[MATERIAL FOR THIS EXERCISE Boundary: Start]

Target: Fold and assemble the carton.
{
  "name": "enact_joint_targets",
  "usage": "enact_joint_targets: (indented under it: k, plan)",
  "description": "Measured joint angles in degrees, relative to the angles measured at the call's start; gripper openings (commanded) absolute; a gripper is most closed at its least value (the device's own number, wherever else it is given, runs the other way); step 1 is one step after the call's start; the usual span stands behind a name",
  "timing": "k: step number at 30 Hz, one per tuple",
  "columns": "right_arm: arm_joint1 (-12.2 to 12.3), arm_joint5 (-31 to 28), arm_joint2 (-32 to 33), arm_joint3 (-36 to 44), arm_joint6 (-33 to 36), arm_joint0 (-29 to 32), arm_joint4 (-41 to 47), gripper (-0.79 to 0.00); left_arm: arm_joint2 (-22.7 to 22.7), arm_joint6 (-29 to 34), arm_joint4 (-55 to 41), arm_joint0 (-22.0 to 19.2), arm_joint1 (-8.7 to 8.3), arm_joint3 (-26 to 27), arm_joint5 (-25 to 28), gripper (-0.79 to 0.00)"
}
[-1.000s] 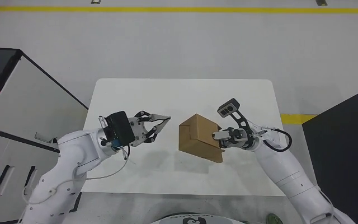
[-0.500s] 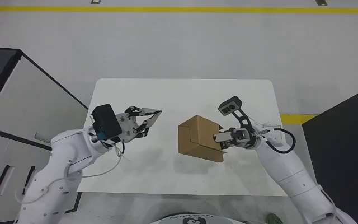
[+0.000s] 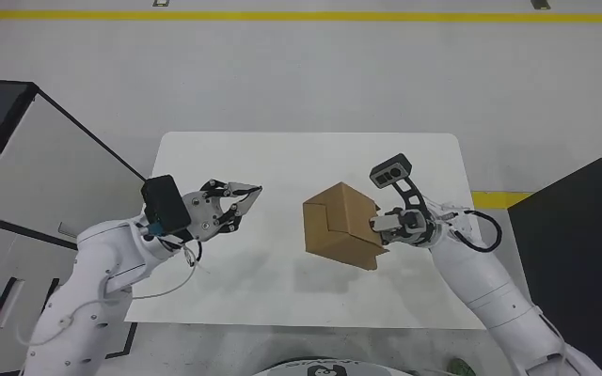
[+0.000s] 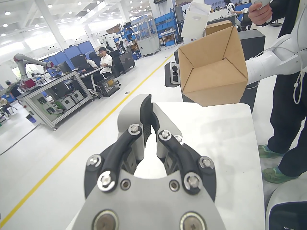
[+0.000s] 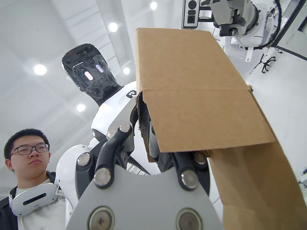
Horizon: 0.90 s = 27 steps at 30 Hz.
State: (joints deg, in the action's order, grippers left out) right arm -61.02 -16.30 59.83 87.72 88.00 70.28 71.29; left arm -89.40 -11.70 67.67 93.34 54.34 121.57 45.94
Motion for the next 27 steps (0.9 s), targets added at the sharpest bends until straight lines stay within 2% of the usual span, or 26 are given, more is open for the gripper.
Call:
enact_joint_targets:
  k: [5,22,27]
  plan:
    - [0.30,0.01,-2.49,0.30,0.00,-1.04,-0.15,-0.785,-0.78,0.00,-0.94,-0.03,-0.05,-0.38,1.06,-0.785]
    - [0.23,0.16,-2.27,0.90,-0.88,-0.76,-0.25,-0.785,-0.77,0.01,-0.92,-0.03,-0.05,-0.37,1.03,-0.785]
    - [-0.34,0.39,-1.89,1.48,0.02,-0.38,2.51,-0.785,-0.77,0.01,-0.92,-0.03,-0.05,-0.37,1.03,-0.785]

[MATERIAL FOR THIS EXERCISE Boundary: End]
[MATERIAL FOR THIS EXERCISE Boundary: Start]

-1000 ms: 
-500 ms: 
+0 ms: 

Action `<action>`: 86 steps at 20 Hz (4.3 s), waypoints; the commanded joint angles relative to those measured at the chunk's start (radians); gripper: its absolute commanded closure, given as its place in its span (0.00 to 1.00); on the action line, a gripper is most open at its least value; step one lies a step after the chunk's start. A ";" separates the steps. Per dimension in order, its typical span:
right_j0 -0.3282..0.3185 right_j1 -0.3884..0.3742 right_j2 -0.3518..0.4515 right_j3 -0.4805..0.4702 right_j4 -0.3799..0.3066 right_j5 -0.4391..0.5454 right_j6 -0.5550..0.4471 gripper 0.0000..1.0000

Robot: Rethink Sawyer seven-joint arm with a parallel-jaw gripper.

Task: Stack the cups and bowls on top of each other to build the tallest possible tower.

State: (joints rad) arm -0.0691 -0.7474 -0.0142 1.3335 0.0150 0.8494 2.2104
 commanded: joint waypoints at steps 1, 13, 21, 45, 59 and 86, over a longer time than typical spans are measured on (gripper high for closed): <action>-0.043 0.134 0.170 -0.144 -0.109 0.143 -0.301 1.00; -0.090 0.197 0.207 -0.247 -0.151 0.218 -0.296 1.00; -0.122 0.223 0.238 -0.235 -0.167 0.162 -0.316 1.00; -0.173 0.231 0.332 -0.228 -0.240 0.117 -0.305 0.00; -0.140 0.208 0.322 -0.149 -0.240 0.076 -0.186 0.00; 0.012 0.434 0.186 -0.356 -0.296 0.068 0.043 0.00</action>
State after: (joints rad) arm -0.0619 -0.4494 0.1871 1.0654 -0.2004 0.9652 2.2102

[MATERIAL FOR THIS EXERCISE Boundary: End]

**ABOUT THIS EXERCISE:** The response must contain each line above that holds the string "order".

**ANSWER TO THE PROBLEM:**
State: (joints deg, in the action's order, grippers left out) right arm -61.02 -16.30 59.83 87.72 88.00 70.28 71.29; left arm -89.40 -11.70 67.67 93.34 54.34 121.57 45.94
Action `<action>`: 86 steps at 20 Hz (4.3 s), waypoints; the commanded joint angles relative to those measured at the chunk's start (radians); gripper: its absolute commanded closure, given as its place in its span (0.00 to 1.00); on the action line, a gripper is most open at its least value; step one lies a step after the chunk's start. A ";" separates the steps. Per dimension in order, its typical span:

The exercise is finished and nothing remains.